Correct way to match text objects/rects to character indexes

140 views
Skip to first unread message

Nikita Rybak

unread,
Sep 5, 2023, 1:49:24 PM9/5/23
to pdf...@googlegroups.com
Hi there,

If I have a text rectangle and/or object, received either through FPDFText_GetRect or FPDFPage_GetObject, is there a reliable way to find out its start & end character indexes? The kind one could pass into FPDFText_GetText/FPDFText_GetFillColor and similar methods.

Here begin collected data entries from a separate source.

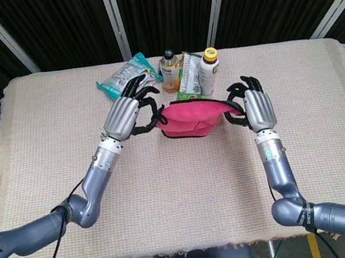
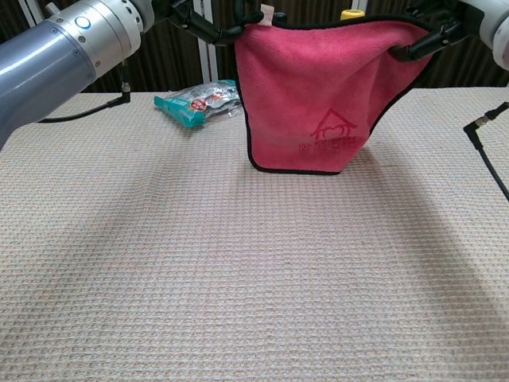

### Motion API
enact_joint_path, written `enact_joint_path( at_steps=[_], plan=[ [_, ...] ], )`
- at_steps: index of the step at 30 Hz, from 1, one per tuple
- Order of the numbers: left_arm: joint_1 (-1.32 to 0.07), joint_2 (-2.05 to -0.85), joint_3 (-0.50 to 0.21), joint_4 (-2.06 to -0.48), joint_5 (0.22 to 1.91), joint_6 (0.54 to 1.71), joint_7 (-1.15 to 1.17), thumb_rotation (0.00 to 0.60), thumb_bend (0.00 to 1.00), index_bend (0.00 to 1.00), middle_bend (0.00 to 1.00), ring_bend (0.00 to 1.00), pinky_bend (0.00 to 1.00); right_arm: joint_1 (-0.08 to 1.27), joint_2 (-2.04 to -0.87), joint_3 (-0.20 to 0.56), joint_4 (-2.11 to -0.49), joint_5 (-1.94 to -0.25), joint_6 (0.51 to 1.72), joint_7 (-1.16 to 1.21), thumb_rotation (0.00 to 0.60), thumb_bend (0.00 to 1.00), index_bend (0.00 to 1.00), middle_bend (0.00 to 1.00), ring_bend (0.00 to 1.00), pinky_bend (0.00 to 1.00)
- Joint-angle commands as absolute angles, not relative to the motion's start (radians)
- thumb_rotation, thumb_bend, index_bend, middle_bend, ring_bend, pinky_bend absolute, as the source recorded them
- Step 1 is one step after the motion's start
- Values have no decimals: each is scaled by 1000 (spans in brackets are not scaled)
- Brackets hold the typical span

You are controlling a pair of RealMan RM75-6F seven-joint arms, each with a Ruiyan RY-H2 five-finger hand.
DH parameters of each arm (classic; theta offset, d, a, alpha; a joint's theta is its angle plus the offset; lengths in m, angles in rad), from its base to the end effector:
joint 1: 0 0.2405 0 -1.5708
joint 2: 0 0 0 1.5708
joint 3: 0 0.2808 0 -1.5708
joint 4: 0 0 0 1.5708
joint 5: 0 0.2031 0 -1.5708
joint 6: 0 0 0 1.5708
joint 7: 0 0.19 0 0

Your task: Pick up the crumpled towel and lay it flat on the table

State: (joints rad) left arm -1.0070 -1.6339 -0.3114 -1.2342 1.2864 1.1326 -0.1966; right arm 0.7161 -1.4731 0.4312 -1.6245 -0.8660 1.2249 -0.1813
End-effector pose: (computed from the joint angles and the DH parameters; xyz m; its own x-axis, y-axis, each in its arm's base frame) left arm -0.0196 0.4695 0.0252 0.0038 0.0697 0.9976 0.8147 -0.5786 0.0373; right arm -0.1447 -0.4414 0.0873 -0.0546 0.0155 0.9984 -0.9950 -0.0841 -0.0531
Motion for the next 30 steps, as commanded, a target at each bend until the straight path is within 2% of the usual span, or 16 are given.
enact_joint_path(
  at_steps=[1, 8, 20, 30],
  plan=[
    [-981, -1618, -294, -1277, 1306, 1157, -197, 600, 473, 636, 274, 26, 15, 687, -1459, 405, -1677, -887, 1262, -205, 600, 595, 749, 339, 115, 61],
    [-916, -1595, -252, -1383, 1339, 1206, -183, 600, 473, 635, 274, 26, 15, 625, -1447, 334, -1762, -943, 1317, -220, 600, 595, 749, 339, 114, 61],
    [-815, -1588, -160, -1517, 1396, 1273, -156, 600, 473, 635, 274, 26, 15, 529, -1469, 201, -1816, -1040, 1364, -197, 600, 595, 749, 339, 115, 60],
    [-749, -1593, -101, -1570, 1473, 1325, -149, 600, 473, 635, 274, 26, 15, 467, -1471, 129, -1861, -1156, 1407, -200, 600, 594, 749, 339, 114, 61]
  ],
)
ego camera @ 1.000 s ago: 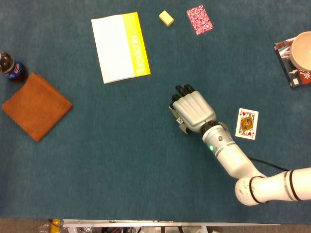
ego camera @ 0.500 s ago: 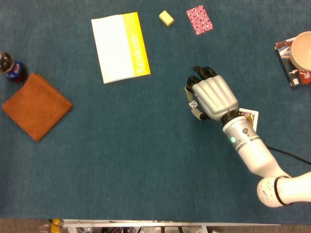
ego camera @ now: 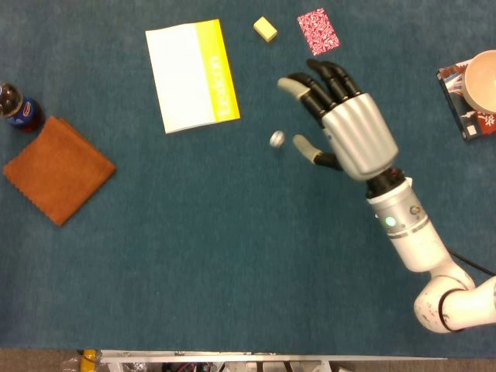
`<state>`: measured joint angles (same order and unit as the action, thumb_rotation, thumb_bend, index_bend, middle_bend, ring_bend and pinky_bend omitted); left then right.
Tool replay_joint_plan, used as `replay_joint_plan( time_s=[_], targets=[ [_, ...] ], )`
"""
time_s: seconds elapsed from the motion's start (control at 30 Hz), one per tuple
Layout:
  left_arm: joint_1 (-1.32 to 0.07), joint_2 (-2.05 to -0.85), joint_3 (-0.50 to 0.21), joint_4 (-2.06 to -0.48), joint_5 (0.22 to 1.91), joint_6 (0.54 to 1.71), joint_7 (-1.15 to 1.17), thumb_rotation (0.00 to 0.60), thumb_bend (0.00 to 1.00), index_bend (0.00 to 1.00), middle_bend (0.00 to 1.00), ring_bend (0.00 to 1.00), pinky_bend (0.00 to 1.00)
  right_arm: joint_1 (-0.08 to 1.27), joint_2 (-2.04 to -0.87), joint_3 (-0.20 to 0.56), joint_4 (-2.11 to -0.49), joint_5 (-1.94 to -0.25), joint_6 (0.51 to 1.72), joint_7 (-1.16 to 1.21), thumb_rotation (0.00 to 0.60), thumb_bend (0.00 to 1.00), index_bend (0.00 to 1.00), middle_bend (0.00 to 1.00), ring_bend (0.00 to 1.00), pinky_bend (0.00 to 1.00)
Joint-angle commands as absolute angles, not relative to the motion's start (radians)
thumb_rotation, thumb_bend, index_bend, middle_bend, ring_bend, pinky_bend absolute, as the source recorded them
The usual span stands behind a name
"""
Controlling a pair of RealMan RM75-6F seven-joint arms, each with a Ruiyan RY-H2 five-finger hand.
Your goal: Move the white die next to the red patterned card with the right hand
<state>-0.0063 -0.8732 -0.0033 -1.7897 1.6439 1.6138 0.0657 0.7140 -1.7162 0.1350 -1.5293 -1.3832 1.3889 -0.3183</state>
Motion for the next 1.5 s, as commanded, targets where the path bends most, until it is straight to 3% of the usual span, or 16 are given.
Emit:
replay_joint_plan(
  time_s=[0.03,0.27,0.53,1.07,1.5],
  targets=[
    [-0.007,-0.873,-0.003,-1.790,1.644,1.613,0.067,0.600,0.41,0.20,0.27,0.17,0.14,0.689,-1.710,0.139,-1.549,-1.368,1.365,-0.345,0.600,0.25,0.17,0.23,0.10,0.14],
    [-0.007,-0.869,-0.003,-1.793,1.635,1.607,0.069,0.600,0.41,0.20,0.27,0.17,0.14,0.659,-1.626,0.144,-1.651,-1.289,1.309,-0.440,0.600,0.25,0.17,0.23,0.10,0.14],
    [-0.016,-0.869,-0.009,-1.783,1.613,1.588,0.061,0.600,0.41,0.20,0.27,0.17,0.14,0.612,-1.422,0.107,-1.903,-1.118,1.259,-0.644,0.600,0.25,0.19,0.24,0.10,0.14],
    [-0.046,-0.913,-0.020,-1.738,1.605,1.555,0.030,0.600,0.41,0.20,0.27,0.17,0.14,0.337,-1.254,-0.039,-2.021,-1.318,1.565,-0.558,0.600,0.25,0.23,0.26,0.10,0.14],
    [-0.039,-0.916,-0.017,-1.753,1.589,1.556,0.050,0.600,0.41,0.20,0.27,0.17,0.14,0.196,-1.201,-0.066,-2.043,-1.443,1.681,-0.526,0.600,0.25,0.23,0.26,0.10,0.14]
  ],
)
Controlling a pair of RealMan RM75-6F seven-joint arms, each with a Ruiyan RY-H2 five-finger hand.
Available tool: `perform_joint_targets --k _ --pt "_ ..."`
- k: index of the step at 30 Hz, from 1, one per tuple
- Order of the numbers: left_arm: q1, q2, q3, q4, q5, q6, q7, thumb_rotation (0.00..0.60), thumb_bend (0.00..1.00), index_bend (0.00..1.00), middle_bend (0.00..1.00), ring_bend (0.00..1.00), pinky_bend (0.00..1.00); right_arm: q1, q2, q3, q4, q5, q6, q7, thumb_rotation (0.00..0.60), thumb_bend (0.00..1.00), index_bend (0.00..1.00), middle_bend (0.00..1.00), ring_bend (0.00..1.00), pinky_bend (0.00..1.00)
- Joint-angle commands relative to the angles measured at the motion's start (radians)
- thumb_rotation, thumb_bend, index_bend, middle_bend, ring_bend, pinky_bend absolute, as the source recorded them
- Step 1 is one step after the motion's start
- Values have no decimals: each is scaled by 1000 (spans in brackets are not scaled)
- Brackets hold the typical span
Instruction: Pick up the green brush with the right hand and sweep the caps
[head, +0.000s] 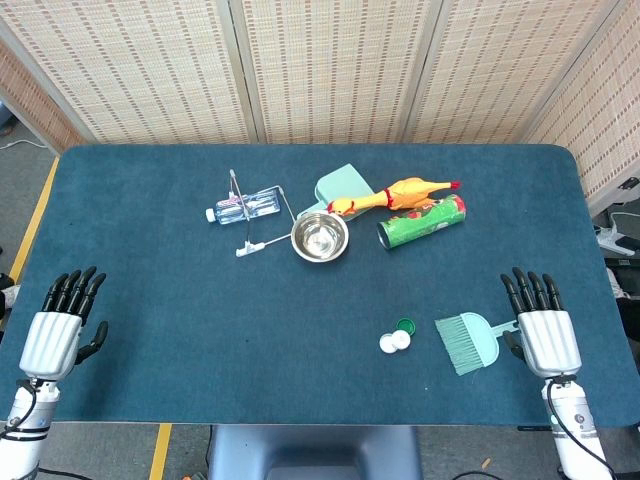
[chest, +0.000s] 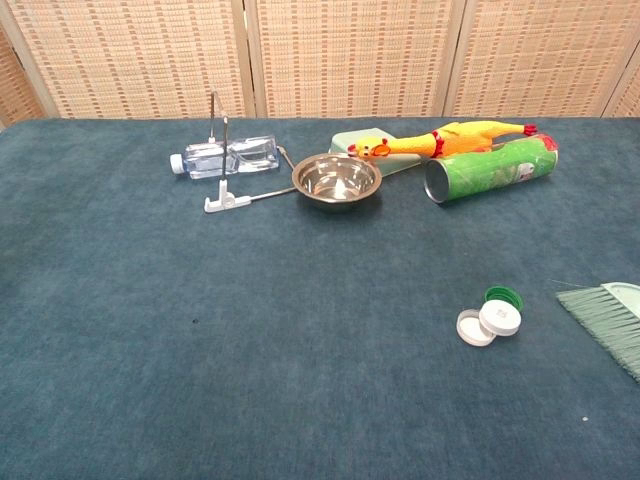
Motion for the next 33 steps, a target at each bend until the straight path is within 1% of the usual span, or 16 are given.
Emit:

I could iterate through all the rectangles/objects on the page and keep track of character count (index += len(rectText);) but I'm not sure if it would account for all the corner cases. (E.g. ligatures, modifier symbols, chinese/japanese characters, or some niche pdf features I never heard of) I'm concerned that I'd make a solution that works 97% of the time and fails badly on less common documents.

And a follow up question. Are FPDFText_GetRect rectangles always the same as text objects received through FPDFPage_GetObject? That seems to be the case in my testing (after discarding 0-length text objects), but I want to make sure I don't make wrong assumptions.


Kind regards,
Nikita

geisserml

unread,
Sep 9, 2023, 5:11:41 PM9/9/23
to pdfium
A related question is why we need `FPDFText_GetSchCount()` and can't just use the length of the input search text.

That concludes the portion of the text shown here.